[Saved data entries]
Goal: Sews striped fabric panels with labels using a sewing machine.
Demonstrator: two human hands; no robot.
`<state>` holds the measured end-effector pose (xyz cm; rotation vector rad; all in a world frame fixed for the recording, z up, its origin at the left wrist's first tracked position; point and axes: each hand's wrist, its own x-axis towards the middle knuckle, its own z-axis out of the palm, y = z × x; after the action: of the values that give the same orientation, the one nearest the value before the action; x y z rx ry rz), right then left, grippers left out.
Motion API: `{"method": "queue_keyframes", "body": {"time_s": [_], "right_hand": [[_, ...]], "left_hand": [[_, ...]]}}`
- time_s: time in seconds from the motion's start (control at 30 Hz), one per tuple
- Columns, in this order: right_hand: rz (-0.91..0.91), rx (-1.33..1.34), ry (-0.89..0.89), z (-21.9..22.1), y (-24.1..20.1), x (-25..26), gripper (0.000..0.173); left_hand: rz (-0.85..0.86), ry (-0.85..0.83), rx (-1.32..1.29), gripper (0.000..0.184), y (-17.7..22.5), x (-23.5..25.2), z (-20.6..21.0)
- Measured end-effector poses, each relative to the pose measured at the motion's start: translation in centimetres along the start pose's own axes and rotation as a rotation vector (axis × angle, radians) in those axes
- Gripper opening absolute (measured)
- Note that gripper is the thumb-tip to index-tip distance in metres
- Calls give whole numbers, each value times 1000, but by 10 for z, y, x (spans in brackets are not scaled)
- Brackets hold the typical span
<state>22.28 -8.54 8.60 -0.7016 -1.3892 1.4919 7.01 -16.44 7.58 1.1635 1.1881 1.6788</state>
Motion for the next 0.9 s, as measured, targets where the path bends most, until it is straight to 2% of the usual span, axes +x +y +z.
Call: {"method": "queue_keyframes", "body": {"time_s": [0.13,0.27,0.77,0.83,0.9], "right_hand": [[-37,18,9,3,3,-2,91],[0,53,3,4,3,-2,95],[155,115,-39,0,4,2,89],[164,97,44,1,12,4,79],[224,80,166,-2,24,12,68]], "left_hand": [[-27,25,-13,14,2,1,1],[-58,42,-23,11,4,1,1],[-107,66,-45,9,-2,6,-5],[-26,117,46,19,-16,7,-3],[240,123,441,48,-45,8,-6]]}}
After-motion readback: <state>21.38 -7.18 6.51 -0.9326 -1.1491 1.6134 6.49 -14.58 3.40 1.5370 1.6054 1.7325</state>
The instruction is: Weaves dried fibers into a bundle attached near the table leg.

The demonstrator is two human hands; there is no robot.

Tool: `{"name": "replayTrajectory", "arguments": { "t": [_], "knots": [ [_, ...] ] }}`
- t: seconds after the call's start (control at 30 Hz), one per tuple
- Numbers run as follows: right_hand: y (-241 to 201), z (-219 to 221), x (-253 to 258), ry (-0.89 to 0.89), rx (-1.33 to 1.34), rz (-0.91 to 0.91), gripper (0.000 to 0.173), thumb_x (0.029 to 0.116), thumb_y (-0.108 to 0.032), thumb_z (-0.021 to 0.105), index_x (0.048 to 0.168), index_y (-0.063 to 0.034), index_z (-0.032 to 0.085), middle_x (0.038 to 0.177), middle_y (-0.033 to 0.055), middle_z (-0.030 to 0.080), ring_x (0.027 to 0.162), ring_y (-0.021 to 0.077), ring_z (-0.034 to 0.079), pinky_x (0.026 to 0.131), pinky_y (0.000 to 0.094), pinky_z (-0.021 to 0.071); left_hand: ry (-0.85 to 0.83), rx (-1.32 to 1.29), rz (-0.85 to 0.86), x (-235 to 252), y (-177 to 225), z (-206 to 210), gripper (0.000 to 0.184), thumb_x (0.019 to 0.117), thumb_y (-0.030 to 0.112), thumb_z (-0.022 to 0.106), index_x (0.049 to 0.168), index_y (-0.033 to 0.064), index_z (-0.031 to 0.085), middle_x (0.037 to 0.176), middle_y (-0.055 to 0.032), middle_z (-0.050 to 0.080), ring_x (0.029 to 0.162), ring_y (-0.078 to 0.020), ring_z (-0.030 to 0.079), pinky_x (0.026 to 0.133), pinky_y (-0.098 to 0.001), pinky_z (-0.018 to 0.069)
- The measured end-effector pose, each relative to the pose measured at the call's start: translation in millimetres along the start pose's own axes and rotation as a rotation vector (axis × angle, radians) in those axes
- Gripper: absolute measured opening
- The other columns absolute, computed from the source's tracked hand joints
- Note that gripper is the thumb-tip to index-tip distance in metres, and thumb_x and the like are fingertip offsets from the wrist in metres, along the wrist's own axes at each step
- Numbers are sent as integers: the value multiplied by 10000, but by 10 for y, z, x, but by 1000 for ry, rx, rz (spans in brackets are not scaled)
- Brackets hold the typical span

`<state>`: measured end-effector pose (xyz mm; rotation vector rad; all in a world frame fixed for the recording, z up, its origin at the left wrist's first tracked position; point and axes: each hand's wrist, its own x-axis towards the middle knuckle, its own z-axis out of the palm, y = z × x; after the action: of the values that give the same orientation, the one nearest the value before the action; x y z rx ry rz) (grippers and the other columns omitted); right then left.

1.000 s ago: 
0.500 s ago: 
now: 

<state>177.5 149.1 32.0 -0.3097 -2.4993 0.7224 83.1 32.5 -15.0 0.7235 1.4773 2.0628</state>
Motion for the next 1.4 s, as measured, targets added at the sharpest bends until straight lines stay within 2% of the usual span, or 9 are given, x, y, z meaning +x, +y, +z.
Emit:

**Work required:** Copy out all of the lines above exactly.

**Exercise solution:**
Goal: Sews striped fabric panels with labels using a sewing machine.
Demonstrator: two human hands; no robot.
`<state>` holds the measured end-effector pose (xyz cm; rotation vector rad; all in a world frame fixed for the recording, z up, its origin at the left wrist's first tracked position; point and axes: each hand's wrist, its own x-axis towards the middle knuckle, its own z-axis out of the palm, y = z × x; after the action: of the values that give the same orientation, the one nearest the value before the action; x y z rx ry rz), right then left, grippers left out.
Motion API: `{"method": "queue_keyframes", "body": {"time_s": [_], "right_hand": [[_, ...]], "left_hand": [[_, ...]]}}`
- time_s: time in seconds from the motion's start (control at 30 Hz), one per tuple
- Columns, in this order: right_hand: rz (-0.91..0.91), rx (-1.33..1.34), ry (-0.89..0.89), z (-21.9..22.1), y (-24.1..20.1), x (-25..26), gripper (0.000..0.173); left_hand: rz (-0.85..0.86), ry (-0.85..0.83), rx (-1.32..1.29), gripper (0.000..0.184), y (-17.7..22.5), x (-23.5..25.2), z (-20.6..21.0)
- Measured end-effector poses, each relative to the pose measured at the motion's start: translation in centimetres along the start pose's own axes and rotation as a rotation vector (axis × angle, radians) in those axes
- Gripper opening absolute (measured)
- Note that gripper is the thumb-tip to index-tip distance in metres
- Calls give whole numbers, each value times 1000, but by 10 for z, y, x (spans in brackets are not scaled)
- Brackets hold the typical span
<state>22.28 -8.54 8.60 -0.7016 -1.3892 1.4919 7.01 -16.44 7.58 1.1635 1.1881 1.6788</state>
Motion for the next 0.9 s, as measured, targets where the path bends most, until it is straight to 2% of the usual span, axes +x +y +z.
Call: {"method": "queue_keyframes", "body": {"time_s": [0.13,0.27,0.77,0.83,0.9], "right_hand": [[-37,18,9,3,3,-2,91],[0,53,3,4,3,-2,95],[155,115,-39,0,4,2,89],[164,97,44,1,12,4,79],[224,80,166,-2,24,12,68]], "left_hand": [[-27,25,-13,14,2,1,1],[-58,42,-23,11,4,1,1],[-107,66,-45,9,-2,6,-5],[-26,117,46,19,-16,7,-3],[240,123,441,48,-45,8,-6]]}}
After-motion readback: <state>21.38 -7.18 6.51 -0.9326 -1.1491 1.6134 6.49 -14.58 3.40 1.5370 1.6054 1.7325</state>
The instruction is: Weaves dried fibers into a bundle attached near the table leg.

The demonstrator is two human hands; there is no robot.

Tool: `{"name": "replayTrajectory", "arguments": { "t": [_], "knots": [ [_, ...] ] }}`
- t: seconds after the call's start (control at 30 Hz), one per tuple
- Numbers run as follows: right_hand: y (-241 to 201), z (-219 to 221), x (-253 to 258), ry (-0.89 to 0.89), rx (-1.33 to 1.34), rz (-0.91 to 0.91), gripper (0.000 to 0.173), thumb_x (0.029 to 0.116), thumb_y (-0.108 to 0.032), thumb_z (-0.021 to 0.105), index_x (0.048 to 0.168), index_y (-0.063 to 0.034), index_z (-0.032 to 0.085), middle_x (0.038 to 0.177), middle_y (-0.033 to 0.055), middle_z (-0.030 to 0.080), ring_x (0.027 to 0.162), ring_y (-0.021 to 0.077), ring_z (-0.034 to 0.079), pinky_x (0.026 to 0.131), pinky_y (0.000 to 0.094), pinky_z (-0.021 to 0.071); left_hand: ry (-0.85 to 0.83), rx (-1.32 to 1.29), rz (-0.85 to 0.86), x (-235 to 252), y (-177 to 225), z (-206 to 210), gripper (0.000 to 0.184), thumb_x (0.019 to 0.117), thumb_y (-0.030 to 0.112), thumb_z (-0.022 to 0.106), index_x (0.049 to 0.168), index_y (-0.033 to 0.064), index_z (-0.031 to 0.085), middle_x (0.037 to 0.176), middle_y (-0.055 to 0.032), middle_z (-0.050 to 0.080), ring_x (0.029 to 0.162), ring_y (-0.078 to 0.020), ring_z (-0.030 to 0.079), pinky_x (0.026 to 0.133), pinky_y (-0.098 to 0.001), pinky_z (-0.018 to 0.069)
- The measured end-effector pose, each relative to the pose measured at the call's start: translation in millimetres along the start pose's own axes and rotation as a rotation vector (axis × angle, radians) in those axes
- Gripper: absolute measured opening
- The other columns absolute, computed from the source's tracked hand joints
- Note that gripper is the thumb-tip to index-tip distance in metres, and thumb_x and the like are fingertip offsets from the wrist in metres, along the wrist's own axes at each step
- Numbers are sent as integers: the value multiplied by 10000, but by 10 for y, z, x, but by 1000 for ry, rx, rz (spans in brackets are not scaled)
- Brackets hold the typical span

`<state>`: measured end-effector pose (xyz mm; rotation vector rad; all in a world frame fixed for the recording, z up, its origin at the left wrist's first tracked position; point and axes: each hand's wrist, its own x-axis towards the middle knuckle, its own z-axis out of the palm, y = z × x; after the action: of the values that give the same orientation, the one nearest the value before the action; x y z rx ry rz) (grippers and the other columns omitted); right then left.

1.000 s ago: 
0.500 s ago: 
now: 

<state>177.5 149.1 32.0 -0.3097 -2.4993 0.7224 83.1 32.5 -15.0 0.7235 1.4773 2.0628</state>
Motion for the next 1.4 s, as measured, targets added at the sharpest bends until straight lines stay within 2% of the usual span, or 9 are given, x, y, z meaning +x, +y, +z.
Emit:

The full output has been given.